» **DESCRIPTION OF THE TASK**:
Scan the data below and copy each line where "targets" occurs.

*** COLLECTED MATERIAL Section Begins ***

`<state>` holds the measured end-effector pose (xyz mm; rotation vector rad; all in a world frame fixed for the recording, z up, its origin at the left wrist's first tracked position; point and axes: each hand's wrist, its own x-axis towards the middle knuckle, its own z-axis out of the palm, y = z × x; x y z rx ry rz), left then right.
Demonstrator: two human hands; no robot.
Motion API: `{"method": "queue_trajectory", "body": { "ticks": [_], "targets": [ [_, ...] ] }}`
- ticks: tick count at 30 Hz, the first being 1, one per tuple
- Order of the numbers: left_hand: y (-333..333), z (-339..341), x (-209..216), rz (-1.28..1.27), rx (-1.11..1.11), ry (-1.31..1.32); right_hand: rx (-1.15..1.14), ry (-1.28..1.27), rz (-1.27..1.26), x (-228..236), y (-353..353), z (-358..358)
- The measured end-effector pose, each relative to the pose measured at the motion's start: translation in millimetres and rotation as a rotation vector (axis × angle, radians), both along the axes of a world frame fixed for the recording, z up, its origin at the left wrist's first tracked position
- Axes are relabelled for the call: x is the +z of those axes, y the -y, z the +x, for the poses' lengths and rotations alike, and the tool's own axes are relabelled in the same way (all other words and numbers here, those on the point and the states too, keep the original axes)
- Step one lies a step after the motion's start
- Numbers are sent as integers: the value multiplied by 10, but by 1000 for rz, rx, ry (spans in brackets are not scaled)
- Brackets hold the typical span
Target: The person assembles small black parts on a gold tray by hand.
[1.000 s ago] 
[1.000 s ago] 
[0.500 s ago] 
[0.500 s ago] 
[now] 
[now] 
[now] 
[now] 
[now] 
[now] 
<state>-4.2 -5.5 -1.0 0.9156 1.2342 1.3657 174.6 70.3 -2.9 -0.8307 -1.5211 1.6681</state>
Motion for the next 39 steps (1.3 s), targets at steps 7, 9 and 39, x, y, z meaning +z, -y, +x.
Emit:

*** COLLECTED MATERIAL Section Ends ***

» **ANSWER BELOW**:
Motion API: `{"method": "queue_trajectory", "body": { "ticks": [_], "targets": [ [_, ...] ] }}`
Motion for the next 39 steps (1.3 s), targets at steps 7, 9 and 39, x, y, z meaning +z, -y, +x.

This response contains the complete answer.